De opkomst bij de Provinciale Statenverkiezingen is doorgaans een stuk lager dan bij de nationale en lokale verkiezingen. Bij de Tweede Kamerverkiezingen is de opkomst meestal rond de 80 procent, wat in internationaal opzicht relatief hoog is. De Provinciale Statenverkiezingen kunnen echter op beduidend minder belangstelling rekenen: met de afschaffing van de opkomstplicht kelderde de opkomst van bijna 96 procent in 1966 naar ongeveer 69 procent in 1970. Sinds de jaren negentig schommelt de opkomst rond de 50 procent, wat betekent dat bijna de helft van de kiesgerechtigden geen gebruik maakt van de mogelijkheid om te gaan stemmen. Bij de Provinciale Statenverkiezingen van 2019 lag de opkomst op 56,2 procent. Dit was de hoogste opkomst in ruim dertig jaar. Alleen in 2011 was de opkomst vergelijkbaar, toen ging 56 procent naar de stembus.

opkomst-ps
Bron: https://www.kiesraad.nl/

De hogere opkomst in 2011 en 2019 is deels te verklaren door politisering. Als landelijke kopstukken van partijen zich bijvoorbeeld met de campagne bemoeien, dan zijn kiezers ook geneigd om de verkiezingen als ‘landelijk’ en dus ‘belangrijk’ te gaan interpreteren. Over het algemeen is de opkomst hoger als kiezers vinden dat er iets op het spel staat. Bij de Tweede Kamerverkiezingen hebben veel mensen het gevoel dat de verkiezingen ergens over gaan.

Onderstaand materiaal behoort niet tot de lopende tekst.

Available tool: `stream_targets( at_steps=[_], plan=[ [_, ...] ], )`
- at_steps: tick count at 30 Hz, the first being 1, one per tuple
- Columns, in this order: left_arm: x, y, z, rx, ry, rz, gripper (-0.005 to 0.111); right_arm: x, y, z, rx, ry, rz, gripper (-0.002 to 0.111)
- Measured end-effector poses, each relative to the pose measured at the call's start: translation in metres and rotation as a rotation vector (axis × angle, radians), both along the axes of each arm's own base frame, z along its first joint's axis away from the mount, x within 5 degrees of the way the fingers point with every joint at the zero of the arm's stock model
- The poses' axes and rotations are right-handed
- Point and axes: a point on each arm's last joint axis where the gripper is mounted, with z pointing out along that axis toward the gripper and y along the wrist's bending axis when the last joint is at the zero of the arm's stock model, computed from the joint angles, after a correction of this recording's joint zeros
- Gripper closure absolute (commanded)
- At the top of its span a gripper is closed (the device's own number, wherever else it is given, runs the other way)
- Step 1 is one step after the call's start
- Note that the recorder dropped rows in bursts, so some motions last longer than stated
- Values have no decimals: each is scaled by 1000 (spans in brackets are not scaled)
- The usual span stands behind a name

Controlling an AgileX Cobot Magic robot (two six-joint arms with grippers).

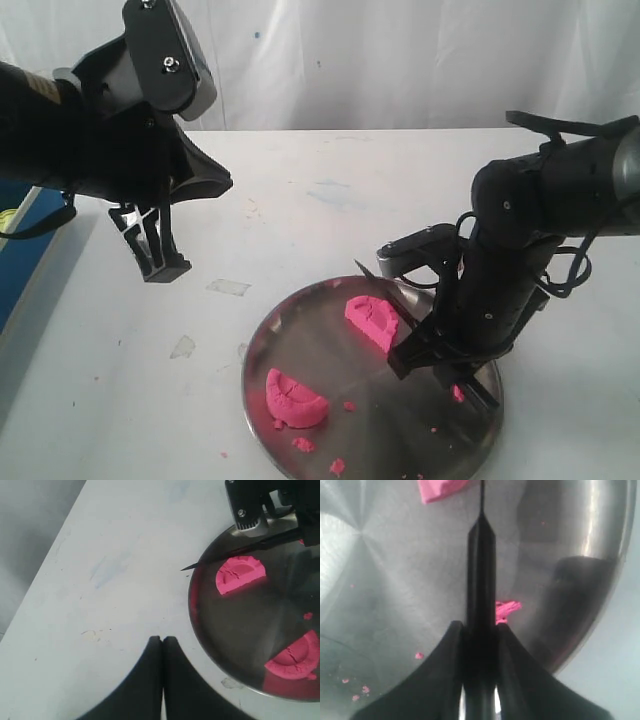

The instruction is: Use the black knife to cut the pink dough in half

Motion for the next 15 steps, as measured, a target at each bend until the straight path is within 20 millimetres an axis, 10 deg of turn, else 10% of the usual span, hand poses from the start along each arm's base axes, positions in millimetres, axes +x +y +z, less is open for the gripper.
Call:
stream_targets(
  at_steps=[15],
  plan=[
    [0, 0, 0, 2, 5, -2, 107, 3, 0, -13, -17, 32, 3, 79]
  ],
)
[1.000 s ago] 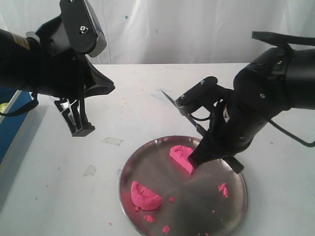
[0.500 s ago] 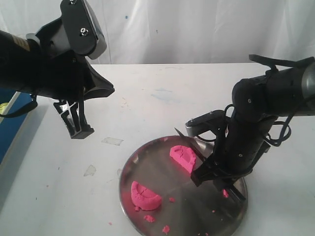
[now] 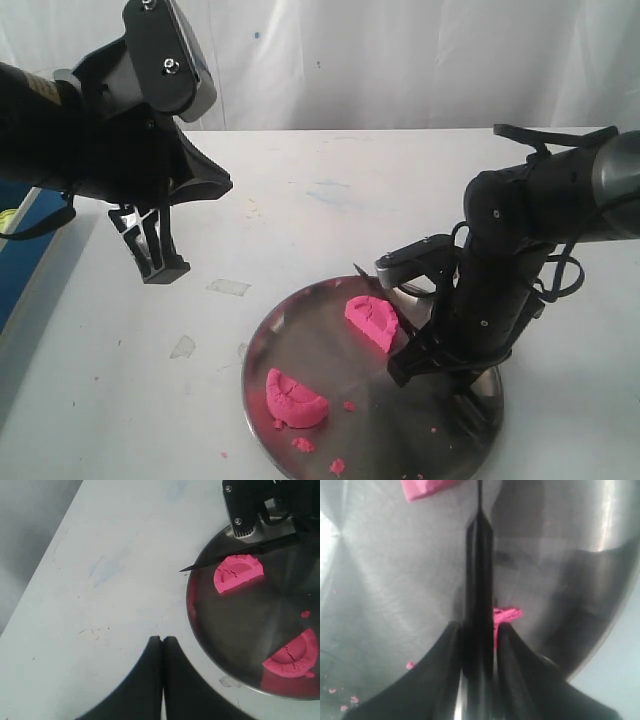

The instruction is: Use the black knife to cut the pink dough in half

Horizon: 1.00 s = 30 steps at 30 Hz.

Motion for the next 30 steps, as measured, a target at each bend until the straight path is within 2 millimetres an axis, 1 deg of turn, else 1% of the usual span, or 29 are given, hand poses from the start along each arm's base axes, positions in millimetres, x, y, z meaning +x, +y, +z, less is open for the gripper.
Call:
stream_targets(
  at_steps=[5, 12, 16, 19, 21, 23, 25, 27, 28, 30],
  plan=[
    [0, 0, 0, -3, 2, 3, 107, 0, 0, 0, 2, -5, 0, 75],
    [0, 0, 0, -7, 6, 7, 107, 5, 3, 3, 17, -38, 0, 74],
    [0, 0, 0, -7, 6, 7, 107, 16, 7, 18, 32, -90, 12, 74],
    [0, 0, 0, -3, 3, 6, 107, 21, 3, 33, -6, -160, 54, 74],
    [0, 1, 0, 9, -2, 3, 107, 24, -4, 42, -42, -221, 45, 75],
    [0, 1, 0, 13, -3, 4, 107, 29, -12, 52, -62, -296, 4, 79],
    [0, 1, -2, 18, -4, 4, 107, 34, -23, 56, -67, -364, -40, 88],
    [0, 2, -7, 33, -11, 7, 107, 39, -38, 55, -61, -419, -110, 101],
    [0, 3, -10, 35, -10, 10, 107, 41, -48, 51, -60, -434, -153, 108],
    [0, 4, -18, 43, -13, 16, 107, 42, -68, 43, -49, -454, -239, 108]
  ],
)
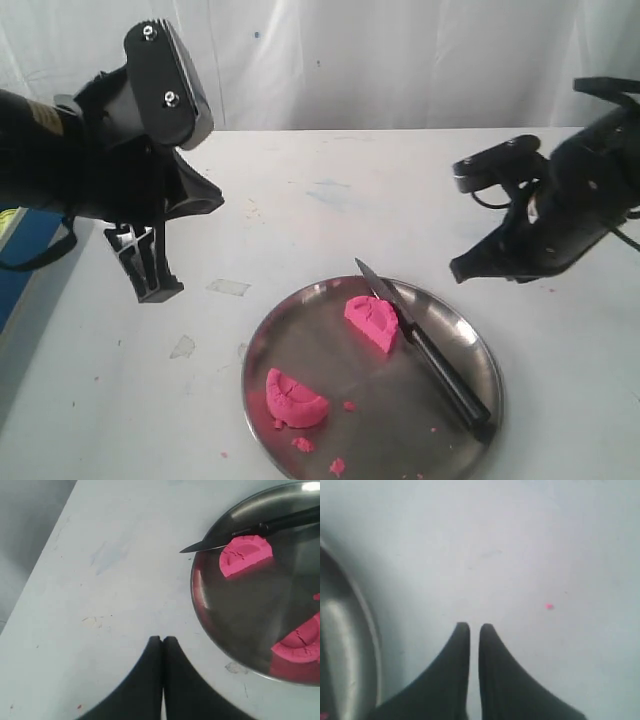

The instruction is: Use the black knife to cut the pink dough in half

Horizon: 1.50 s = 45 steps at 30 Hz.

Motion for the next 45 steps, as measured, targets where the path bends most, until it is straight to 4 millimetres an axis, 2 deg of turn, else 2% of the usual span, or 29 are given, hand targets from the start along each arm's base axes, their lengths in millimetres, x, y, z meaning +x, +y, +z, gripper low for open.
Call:
stream_targets(
  at_steps=[2, 4, 6, 9, 10, 13, 17, 21, 25, 30, 35, 39, 45],
  plan=[
    [-1, 2, -9, 10, 0, 5, 107, -5, -15, -3, 38, -39, -58, 108],
    [-2, 4, -16, 19, 8, 14, 107, -12, -22, 7, 79, -102, -87, 108],
    [0, 11, -22, 2, 40, 64, 107, -18, -27, 27, 120, -195, -106, 108],
    [7, 31, -24, -58, 103, 209, 107, -34, -38, 66, 169, -362, -123, 108],
    [10, 41, -25, -73, 130, 264, 107, -44, -45, 81, 184, -438, -129, 108],
    [14, 72, -26, -110, 200, 425, 107, -74, -55, 111, 191, -605, -110, 108],
    [12, 109, -25, -214, 279, 665, 107, -120, -58, 142, 218, -812, -67, 108],
    [-5, 126, -27, -281, 286, 780, 107, -168, -63, 165, 231, -995, -44, 108],
    [-29, 128, -25, -359, 213, 818, 107, -208, -67, 169, 241, -1129, -28, 108],
    [-64, 126, -27, -510, 159, 846, 107, -233, -70, 159, 248, -1189, -25, 108],
    [-89, 118, -28, -608, 231, 831, 107, -251, -73, 157, 247, -1231, -40, 108],
    [-97, 116, -27, -618, 264, 815, 107, -259, -76, 155, 241, -1231, -59, 108],
    [-98, 115, -26, -618, 261, 812, 107, -265, -77, 155, 240, -1242, -67, 108]
  ],
)
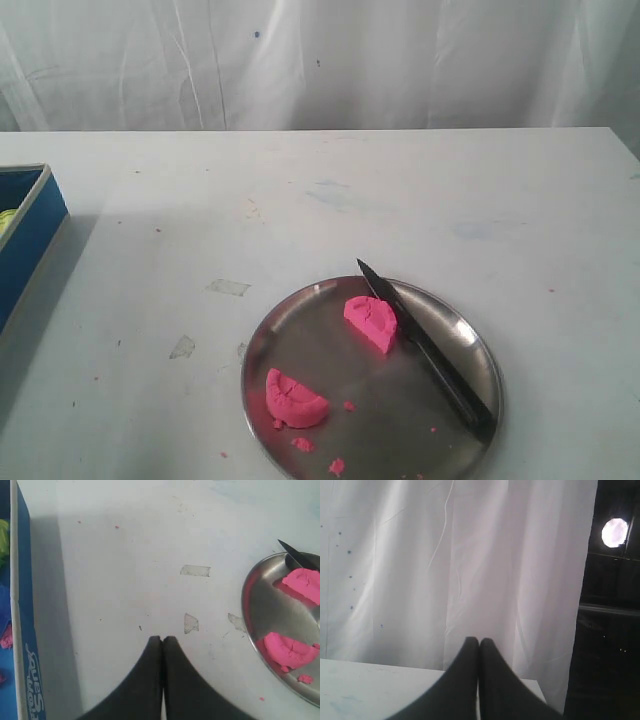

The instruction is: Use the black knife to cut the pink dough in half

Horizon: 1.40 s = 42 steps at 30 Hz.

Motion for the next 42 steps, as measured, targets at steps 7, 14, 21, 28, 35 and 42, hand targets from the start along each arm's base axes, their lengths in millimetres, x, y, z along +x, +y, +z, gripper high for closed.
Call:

Bij niet-nationale verkiezingen lijkt dat minder het geval te zijn. De Provinciale Statenverkiezingen worden daarom ook vaak als second-order elections of ‘tweederangs’ gezien. Uit onderzoek blijkt ook dat er doorgaans minder belangstelling voor en kennis over deze bestuurslaag is dan bij de lokale en nationale verkiezingen.

Hoeveel kiezers in 2023 de weg naar het stemhokje vinden moet nog blijken. De opkomst blijft in ieder geval een belangrijk thema voor politicologen, politici en beleidsmakers. Het is namelijk niet alleen een maatstaf voor de interesse voor de (provinciale) politiek, maar ook een graadmeter voor het functioneren van de democratie.